PROBLEM TO WORK ON
Leaving out the images, transcribe every record below exactly.

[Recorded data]
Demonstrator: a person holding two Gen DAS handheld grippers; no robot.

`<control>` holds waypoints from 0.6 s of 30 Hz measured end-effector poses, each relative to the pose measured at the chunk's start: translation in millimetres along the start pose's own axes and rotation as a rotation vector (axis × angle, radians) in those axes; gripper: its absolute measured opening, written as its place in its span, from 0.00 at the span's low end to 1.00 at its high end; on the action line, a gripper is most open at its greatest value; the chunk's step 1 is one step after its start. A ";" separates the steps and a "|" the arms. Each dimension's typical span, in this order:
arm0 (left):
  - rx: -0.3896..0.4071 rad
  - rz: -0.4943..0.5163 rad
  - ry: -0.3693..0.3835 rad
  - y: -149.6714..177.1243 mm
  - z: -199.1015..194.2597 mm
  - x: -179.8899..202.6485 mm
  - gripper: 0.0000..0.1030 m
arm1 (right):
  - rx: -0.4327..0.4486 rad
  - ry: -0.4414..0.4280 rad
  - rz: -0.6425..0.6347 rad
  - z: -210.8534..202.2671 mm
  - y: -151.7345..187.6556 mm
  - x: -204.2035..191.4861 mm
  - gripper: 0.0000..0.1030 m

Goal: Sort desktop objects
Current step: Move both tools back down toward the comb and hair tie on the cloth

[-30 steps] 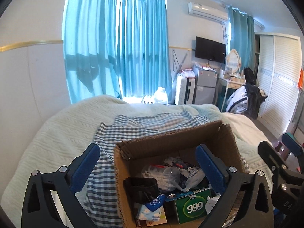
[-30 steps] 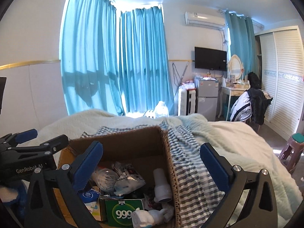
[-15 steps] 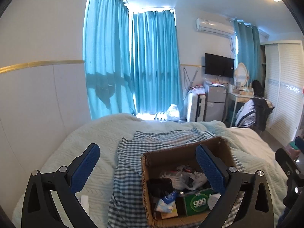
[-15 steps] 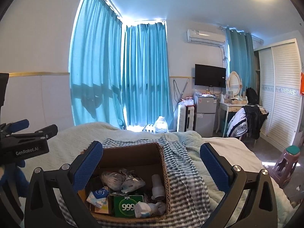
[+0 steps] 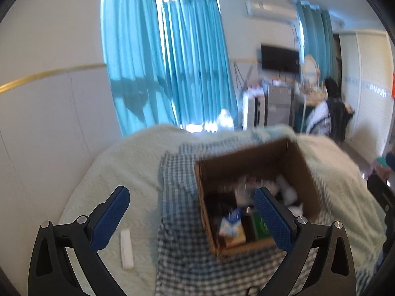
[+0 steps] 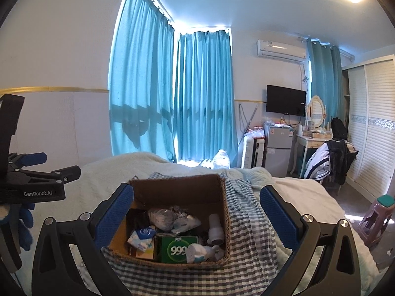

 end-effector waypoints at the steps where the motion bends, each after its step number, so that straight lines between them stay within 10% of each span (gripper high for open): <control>1: -0.031 0.002 -0.004 7.9 5.4 -0.3 1.00 | -0.010 -0.007 -0.005 1.6 4.9 -2.0 1.00; 18: -0.279 -0.033 -0.044 91.0 68.3 -26.4 1.00 | -0.305 -0.219 -0.158 76.6 129.9 -69.8 0.88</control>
Point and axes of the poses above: each gripper's, at about its wrist camera, not at the fingertips, and z roughly the way its jaws point, x to its right, y to its underside, the point moved 6 cm from there along z, roughly the way its jaws point, and after that the axes turned 10 degrees about -x, right-handed, at the moved point
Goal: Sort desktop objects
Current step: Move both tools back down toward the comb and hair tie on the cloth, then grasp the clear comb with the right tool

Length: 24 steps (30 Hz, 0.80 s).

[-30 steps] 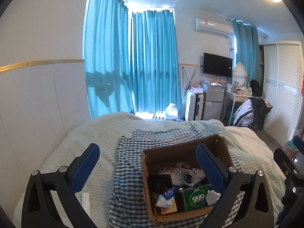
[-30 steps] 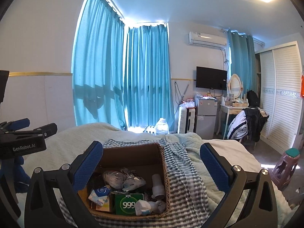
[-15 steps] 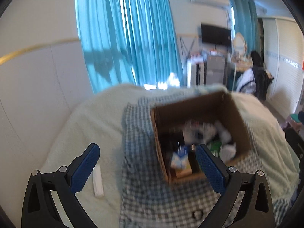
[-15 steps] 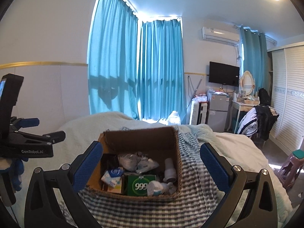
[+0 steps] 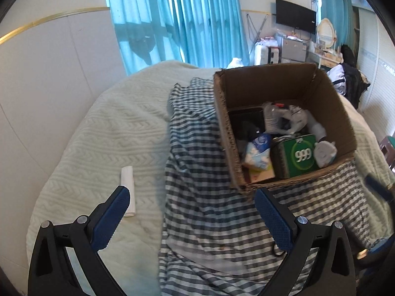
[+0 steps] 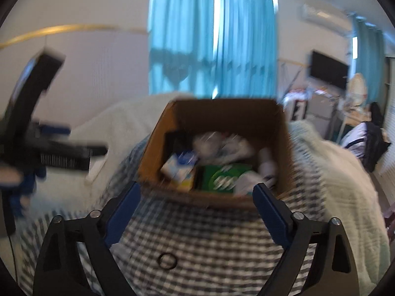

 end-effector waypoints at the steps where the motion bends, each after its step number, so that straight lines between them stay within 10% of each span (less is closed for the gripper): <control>1: -0.004 -0.004 -0.003 0.3 2.3 -4.1 1.00 | -0.024 -0.019 -0.014 11.8 5.8 -6.8 0.83; 24: -0.231 0.079 0.151 12.7 97.8 -3.5 0.70 | -0.538 -0.495 -0.404 171.8 96.2 -149.5 0.49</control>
Point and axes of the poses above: each gripper's, at about its wrist camera, not at the fingertips, and z roughly the way its jaws point, x to its right, y to its underside, the point moved 6 cm from there along z, roughly the way its jaws point, and after that the axes turned 10 degrees about -x, right-handed, at the moved point
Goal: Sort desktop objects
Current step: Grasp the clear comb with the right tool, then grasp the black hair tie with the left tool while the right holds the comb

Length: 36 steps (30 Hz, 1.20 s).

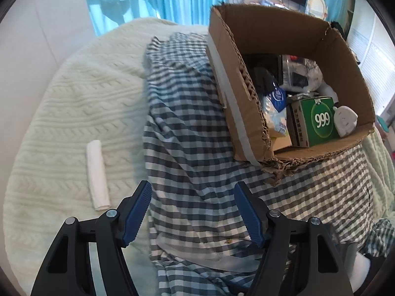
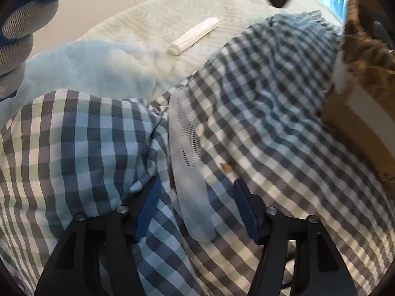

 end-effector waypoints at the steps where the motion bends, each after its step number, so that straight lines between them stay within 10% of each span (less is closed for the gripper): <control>1: -0.009 0.002 0.005 -0.7 3.3 1.5 0.70 | -0.006 -0.012 0.000 2.0 0.3 -2.6 0.38; 3: -0.022 0.010 0.011 -1.6 8.0 5.5 0.70 | -0.014 -0.023 -0.006 2.6 1.4 -9.7 0.23; 9: -0.023 0.046 0.017 -0.9 6.9 15.4 0.70 | -0.010 -0.006 0.040 -8.8 14.0 -3.2 0.22; 11: -0.018 0.055 0.019 -0.9 5.0 20.0 0.70 | -0.011 0.005 0.049 -17.9 22.0 -0.1 0.03; 36: -0.172 0.251 0.124 57.3 53.2 142.6 0.70 | 0.023 0.330 0.338 -146.9 151.2 112.0 0.03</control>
Point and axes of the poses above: each gripper's, at about its wrist camera, not at the fingertips, and z roughly the way its jaws point, x to its right, y to its underside, the point moved 6 cm from there along z, roughly the way its jaws point, and after that the axes turned 10 degrees about -x, right-handed, at the moved point
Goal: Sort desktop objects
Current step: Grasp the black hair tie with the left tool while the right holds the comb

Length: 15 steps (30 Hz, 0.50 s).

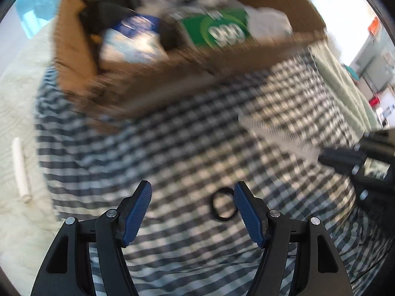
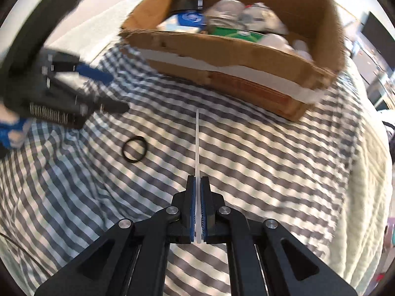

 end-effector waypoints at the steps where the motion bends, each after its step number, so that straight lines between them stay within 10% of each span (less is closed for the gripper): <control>1: -0.010 0.010 -0.002 1.2 5.2 5.4 0.70 | 0.002 0.006 0.009 -1.8 1.6 3.3 0.03; 7: -0.098 0.065 -0.043 9.1 37.5 26.7 0.46 | 0.027 0.014 0.045 -12.4 10.0 18.5 0.03; 11: -0.130 0.101 -0.034 13.0 45.8 32.9 0.04 | 0.046 0.019 0.069 -15.0 7.9 18.1 0.03; 15: -0.101 0.135 -0.046 16.4 37.0 39.8 0.03 | 0.065 0.037 0.074 -25.7 11.0 20.7 0.03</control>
Point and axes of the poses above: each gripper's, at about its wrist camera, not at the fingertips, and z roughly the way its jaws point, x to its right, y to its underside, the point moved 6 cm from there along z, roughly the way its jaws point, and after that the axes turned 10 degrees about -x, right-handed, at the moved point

OUTPUT FOR THIS TASK
Demonstrator: a person holding two Gen DAS handheld grippers; no robot.

`<control>` holds waypoints from 0.6 s of 30 Hz measured end-effector poses, each relative to the pose measured at the chunk's start: translation in millimetres along the start pose's own axes and rotation as a rotation vector (axis × angle, radians) in those axes; gripper: its absolute measured opening, written as its place in its span, from 0.00 at the span's low end to 1.00 at its high end; on the action line, a gripper is most open at its greatest value; the chunk's step 1 is one step after its start. A ";" separates the steps and a "|" the arms. Each dimension's typical span, in this order:
arm0 (left):
  - rx: -0.3896..0.4071 rad
  - rz: -0.4943..0.5163 rad
  - ry: -0.3693..0.3835 rad
  - y: -149.6714..177.1243 mm
  - z: -199.1015..194.2597 mm
  - x: -179.8899..202.6485 mm
  - gripper: 0.0000..0.1030 m
arm1 (right):
  - rx: -0.4327..0.4486 rad
  - ry: -0.4414..0.4280 rad
  - rz: -0.6425..0.6347 rad
  - z: -210.8534..202.2671 mm
  - y: -151.7345..187.6556 mm
  - x: -204.2035..191.4861 mm
  - gripper: 0.0000..0.1030 m

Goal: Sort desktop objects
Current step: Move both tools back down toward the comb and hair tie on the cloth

[-30 steps] 
[-30 steps] 
[-15 steps] 
[-15 steps] 
[+0 steps] 
[+0 steps] 

 end-effector waypoints at the steps where the motion bends, each after its step number, so that straight lines between them stay within 10% of each span (gripper high for open): <control>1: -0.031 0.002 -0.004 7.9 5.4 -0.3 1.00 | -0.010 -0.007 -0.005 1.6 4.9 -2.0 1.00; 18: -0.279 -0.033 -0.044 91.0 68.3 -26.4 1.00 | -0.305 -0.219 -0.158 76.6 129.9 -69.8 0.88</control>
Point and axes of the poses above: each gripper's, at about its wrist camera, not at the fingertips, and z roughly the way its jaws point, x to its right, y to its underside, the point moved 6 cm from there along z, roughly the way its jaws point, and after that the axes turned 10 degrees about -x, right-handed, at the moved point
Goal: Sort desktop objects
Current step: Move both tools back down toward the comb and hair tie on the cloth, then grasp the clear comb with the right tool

Length: 24 steps (30 Hz, 0.80 s).

[-30 steps] 
[-30 steps] 
[-15 steps] 
[-15 steps] 
[+0 steps] 
[+0 steps] 

 end-effector waypoints at the steps where the motion bends, each after its step number, so that straight lines between them stay within 10% of each span (less is closed for the gripper): <control>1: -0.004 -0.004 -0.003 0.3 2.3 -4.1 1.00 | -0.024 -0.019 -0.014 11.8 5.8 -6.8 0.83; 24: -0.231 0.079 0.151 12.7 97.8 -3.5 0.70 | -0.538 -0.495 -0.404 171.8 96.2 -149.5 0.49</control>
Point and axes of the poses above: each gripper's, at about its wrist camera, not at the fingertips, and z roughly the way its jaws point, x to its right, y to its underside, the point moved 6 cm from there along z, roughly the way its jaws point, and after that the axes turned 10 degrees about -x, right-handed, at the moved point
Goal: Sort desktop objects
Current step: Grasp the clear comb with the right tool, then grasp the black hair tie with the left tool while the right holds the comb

Length: 36 steps (30 Hz, 1.20 s).


 end-effector waypoints at the steps where the motion bends, each after its step number, so that straight lines between them stay within 10% of each span (less is closed for the gripper): <control>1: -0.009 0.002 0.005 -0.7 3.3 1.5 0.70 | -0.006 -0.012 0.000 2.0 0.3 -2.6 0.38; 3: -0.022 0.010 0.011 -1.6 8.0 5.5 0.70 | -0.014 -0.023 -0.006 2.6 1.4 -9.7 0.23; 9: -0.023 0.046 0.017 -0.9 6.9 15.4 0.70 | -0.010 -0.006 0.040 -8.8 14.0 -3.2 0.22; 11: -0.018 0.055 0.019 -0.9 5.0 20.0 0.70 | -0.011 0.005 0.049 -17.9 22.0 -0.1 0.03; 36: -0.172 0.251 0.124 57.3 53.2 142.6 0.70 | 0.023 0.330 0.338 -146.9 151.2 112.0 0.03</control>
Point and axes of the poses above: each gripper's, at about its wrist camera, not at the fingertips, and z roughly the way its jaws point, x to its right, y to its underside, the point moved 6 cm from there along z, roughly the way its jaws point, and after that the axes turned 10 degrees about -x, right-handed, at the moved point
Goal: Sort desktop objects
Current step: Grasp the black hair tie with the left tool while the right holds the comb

Length: 15 steps (30 Hz, 0.50 s).


 end-effector waypoints at the steps where the motion bends, each after its step number, so that straight lines between them stay within 10% of each span (less is closed for the gripper): <control>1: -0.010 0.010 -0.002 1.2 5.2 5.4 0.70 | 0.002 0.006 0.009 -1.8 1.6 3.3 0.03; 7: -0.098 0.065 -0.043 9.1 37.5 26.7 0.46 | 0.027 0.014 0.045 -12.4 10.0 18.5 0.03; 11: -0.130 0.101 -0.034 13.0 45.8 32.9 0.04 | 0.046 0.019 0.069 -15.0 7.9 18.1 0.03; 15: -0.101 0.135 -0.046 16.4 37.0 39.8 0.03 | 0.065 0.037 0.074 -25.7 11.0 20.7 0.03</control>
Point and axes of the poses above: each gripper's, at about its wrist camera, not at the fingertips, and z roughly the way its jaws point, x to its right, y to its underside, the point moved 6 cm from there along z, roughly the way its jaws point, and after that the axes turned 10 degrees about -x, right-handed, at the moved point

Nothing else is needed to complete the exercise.